EXERCISE OBJECTIVE
Reproduce each line from the records that holds "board".

DATA TO PROCESS Start Marker

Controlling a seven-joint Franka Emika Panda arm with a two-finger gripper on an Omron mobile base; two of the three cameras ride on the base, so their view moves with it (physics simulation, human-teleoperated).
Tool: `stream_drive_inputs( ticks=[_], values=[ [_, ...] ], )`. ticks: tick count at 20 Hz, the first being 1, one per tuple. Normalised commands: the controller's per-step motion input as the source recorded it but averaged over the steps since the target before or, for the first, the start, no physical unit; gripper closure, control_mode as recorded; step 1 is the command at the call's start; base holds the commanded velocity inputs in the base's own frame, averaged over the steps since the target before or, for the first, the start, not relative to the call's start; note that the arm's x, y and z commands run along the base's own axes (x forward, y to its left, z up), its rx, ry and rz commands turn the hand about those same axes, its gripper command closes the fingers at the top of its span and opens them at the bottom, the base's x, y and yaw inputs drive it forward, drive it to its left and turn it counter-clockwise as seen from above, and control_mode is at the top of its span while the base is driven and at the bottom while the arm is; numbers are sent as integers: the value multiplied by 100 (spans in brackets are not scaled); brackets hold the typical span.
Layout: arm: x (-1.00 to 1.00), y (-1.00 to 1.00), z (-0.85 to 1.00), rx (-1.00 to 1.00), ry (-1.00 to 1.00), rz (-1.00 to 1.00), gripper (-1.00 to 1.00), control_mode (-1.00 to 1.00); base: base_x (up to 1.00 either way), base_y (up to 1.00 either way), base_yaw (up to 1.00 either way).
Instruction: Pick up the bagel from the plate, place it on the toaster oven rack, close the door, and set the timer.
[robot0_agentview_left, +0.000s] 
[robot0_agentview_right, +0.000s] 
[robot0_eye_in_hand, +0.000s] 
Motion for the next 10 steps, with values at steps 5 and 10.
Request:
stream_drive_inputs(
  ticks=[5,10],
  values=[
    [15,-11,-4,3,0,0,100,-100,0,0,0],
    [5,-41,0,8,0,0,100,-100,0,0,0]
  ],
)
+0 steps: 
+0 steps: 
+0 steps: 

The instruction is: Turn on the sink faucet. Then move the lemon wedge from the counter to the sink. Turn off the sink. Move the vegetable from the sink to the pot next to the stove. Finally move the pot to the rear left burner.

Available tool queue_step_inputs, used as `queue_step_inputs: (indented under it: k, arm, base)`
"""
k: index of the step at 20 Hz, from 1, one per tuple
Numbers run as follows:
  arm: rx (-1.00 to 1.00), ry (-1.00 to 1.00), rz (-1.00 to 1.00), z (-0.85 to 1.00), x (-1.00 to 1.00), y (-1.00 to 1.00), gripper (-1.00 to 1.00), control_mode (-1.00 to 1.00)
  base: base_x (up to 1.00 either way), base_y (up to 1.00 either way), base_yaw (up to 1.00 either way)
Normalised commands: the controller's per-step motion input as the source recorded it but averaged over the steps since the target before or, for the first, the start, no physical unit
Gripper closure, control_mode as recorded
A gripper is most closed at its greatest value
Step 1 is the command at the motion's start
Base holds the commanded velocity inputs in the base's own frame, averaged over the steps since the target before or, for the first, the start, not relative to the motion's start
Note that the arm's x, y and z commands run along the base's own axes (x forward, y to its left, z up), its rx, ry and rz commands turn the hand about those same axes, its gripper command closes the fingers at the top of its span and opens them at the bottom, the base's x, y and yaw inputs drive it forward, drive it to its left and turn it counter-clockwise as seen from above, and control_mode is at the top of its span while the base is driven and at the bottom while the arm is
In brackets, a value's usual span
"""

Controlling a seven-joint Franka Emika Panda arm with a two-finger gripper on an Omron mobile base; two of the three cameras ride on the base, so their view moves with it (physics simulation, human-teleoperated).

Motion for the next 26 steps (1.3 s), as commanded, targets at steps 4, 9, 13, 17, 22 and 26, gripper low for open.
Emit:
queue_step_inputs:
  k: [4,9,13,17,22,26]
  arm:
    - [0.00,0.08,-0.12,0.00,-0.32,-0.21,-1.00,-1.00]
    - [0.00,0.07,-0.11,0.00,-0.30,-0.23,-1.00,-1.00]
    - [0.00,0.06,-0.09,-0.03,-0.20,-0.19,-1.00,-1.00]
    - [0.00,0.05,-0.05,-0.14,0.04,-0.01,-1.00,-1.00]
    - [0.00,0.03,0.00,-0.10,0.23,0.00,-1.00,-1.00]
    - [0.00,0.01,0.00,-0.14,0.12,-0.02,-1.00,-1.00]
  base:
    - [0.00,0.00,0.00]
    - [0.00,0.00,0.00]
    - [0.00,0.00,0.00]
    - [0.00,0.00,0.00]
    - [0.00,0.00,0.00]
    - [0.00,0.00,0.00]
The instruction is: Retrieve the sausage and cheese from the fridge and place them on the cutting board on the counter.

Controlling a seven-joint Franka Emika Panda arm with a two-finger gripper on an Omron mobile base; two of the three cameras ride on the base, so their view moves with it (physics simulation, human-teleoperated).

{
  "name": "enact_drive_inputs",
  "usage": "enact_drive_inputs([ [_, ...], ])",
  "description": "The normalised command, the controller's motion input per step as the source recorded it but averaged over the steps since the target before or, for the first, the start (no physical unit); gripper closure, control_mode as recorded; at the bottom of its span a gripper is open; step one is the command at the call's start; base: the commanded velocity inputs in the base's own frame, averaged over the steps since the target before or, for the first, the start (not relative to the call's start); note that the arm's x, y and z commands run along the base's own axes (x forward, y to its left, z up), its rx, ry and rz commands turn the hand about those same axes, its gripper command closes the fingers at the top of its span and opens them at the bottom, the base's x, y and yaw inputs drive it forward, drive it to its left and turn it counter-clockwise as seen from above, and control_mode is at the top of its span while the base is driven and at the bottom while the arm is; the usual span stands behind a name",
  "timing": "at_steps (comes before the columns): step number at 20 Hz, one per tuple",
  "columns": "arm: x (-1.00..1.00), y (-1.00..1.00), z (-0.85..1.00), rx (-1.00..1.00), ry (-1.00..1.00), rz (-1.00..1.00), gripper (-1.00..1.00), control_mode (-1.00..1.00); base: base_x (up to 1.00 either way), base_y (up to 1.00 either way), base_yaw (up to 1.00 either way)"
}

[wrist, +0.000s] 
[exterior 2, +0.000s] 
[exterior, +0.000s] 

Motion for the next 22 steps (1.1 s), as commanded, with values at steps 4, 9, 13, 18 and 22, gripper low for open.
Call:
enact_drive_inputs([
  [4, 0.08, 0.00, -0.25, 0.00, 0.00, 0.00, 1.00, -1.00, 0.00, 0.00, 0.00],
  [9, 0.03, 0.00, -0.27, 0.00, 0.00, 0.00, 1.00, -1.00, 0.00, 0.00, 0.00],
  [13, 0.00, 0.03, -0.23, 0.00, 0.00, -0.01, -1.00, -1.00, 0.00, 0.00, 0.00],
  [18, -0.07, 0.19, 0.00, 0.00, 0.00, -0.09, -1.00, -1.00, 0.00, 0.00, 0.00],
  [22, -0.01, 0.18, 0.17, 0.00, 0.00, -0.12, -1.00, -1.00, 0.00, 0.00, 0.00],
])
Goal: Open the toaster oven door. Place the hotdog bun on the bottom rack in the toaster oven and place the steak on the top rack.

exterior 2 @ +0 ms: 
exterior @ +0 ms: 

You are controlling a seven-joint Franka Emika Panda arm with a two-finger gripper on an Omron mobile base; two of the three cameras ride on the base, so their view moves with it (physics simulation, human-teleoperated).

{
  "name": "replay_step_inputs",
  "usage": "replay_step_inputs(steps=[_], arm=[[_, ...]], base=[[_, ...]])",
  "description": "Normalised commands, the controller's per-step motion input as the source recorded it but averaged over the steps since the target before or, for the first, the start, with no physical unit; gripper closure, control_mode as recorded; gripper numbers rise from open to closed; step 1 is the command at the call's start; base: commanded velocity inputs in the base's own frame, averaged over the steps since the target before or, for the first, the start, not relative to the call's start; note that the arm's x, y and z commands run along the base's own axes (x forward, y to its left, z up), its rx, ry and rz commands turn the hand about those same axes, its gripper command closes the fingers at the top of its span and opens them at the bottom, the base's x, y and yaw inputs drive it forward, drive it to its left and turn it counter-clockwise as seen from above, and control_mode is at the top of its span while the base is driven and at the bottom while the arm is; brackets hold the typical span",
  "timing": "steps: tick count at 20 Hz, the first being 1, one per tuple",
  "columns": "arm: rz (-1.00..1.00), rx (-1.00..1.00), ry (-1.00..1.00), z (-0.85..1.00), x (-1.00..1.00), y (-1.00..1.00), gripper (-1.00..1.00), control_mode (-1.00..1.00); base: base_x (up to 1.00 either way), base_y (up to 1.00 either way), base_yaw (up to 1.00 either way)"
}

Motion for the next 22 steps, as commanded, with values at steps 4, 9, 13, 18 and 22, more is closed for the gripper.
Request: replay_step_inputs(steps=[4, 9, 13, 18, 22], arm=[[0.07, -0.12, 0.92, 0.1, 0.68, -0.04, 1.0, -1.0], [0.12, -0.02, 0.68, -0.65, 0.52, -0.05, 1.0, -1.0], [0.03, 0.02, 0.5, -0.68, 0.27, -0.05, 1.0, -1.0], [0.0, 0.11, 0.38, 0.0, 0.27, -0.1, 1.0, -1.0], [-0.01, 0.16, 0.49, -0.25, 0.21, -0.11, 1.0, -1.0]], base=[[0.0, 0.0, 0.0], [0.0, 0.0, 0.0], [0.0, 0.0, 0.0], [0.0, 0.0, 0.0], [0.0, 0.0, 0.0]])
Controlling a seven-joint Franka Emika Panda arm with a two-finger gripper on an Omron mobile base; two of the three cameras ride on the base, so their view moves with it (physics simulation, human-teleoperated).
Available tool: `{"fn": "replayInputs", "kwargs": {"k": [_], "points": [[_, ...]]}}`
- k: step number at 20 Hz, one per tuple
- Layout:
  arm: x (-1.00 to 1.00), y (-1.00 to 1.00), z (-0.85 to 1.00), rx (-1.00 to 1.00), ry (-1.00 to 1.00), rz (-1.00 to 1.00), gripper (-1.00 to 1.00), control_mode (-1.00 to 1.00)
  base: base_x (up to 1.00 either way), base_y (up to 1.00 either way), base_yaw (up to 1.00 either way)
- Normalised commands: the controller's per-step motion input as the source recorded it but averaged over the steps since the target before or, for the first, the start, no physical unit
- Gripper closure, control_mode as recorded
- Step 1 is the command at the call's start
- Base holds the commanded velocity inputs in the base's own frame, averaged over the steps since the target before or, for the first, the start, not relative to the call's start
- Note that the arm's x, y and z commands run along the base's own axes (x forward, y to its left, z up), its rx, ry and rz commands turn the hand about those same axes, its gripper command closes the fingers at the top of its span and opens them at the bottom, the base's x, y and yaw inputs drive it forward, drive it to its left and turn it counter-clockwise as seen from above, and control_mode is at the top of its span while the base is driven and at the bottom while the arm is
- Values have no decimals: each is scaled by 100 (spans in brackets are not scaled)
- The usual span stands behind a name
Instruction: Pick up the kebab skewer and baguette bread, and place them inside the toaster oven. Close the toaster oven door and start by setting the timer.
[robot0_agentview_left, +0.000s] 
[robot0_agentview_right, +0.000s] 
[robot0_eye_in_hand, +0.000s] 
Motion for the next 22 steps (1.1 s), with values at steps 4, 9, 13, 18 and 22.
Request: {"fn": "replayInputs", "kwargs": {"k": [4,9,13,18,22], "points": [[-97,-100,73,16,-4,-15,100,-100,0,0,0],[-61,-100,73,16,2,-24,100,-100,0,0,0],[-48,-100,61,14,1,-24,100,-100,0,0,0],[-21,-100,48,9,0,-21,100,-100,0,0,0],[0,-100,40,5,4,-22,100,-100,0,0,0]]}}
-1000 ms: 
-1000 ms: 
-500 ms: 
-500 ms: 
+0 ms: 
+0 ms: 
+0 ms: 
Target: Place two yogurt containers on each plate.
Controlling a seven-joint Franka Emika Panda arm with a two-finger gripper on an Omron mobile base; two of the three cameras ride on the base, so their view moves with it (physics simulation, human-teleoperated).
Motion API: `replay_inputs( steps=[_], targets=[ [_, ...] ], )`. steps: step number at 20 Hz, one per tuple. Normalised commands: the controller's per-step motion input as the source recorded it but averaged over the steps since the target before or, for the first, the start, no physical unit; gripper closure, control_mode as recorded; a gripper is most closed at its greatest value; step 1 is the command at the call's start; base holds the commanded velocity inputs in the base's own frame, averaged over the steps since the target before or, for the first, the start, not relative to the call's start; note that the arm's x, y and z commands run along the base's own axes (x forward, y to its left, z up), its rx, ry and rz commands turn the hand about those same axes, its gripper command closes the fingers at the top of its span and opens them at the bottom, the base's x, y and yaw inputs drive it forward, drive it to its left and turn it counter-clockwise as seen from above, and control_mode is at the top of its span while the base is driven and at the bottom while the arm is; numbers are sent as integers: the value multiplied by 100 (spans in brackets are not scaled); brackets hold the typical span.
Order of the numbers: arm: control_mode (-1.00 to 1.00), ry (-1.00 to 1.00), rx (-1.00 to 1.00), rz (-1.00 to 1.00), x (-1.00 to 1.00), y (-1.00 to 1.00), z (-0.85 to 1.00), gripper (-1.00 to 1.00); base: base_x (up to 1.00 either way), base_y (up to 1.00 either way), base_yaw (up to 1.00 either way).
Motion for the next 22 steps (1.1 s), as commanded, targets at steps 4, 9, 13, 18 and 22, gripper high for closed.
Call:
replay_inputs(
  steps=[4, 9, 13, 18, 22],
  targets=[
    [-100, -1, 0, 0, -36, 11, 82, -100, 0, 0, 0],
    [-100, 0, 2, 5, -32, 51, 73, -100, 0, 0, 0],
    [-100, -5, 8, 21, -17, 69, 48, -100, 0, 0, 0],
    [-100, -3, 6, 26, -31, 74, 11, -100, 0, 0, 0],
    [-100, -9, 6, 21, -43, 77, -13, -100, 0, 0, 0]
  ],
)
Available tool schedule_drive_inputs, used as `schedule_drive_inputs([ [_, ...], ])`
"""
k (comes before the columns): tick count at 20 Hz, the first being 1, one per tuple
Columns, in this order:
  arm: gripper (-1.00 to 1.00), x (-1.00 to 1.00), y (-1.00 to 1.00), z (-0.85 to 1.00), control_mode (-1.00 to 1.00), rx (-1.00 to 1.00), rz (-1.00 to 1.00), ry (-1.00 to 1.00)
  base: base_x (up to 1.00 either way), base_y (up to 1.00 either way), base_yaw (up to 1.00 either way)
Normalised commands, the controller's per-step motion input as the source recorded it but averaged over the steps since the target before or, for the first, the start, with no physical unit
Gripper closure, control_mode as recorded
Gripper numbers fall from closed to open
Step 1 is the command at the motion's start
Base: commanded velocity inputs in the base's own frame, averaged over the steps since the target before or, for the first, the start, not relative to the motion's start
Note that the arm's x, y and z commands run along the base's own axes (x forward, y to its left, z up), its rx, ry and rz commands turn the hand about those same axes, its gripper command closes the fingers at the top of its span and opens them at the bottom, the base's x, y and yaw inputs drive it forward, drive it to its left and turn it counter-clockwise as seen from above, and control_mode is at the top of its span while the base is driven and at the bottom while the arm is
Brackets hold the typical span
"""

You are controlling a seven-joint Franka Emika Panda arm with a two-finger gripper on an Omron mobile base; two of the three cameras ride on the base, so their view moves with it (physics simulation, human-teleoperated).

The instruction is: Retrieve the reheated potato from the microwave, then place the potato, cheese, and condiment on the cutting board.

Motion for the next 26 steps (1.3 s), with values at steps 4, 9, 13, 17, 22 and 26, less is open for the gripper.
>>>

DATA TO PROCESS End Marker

TASK RESPONSE
The instruction is: Retrieve the sausage and cheese from the fridge and place them on the cutting board on the counter.
The instruction is: Retrieve the reheated potato from the microwave, then place the potato, cheese, and condiment on the cutting board.

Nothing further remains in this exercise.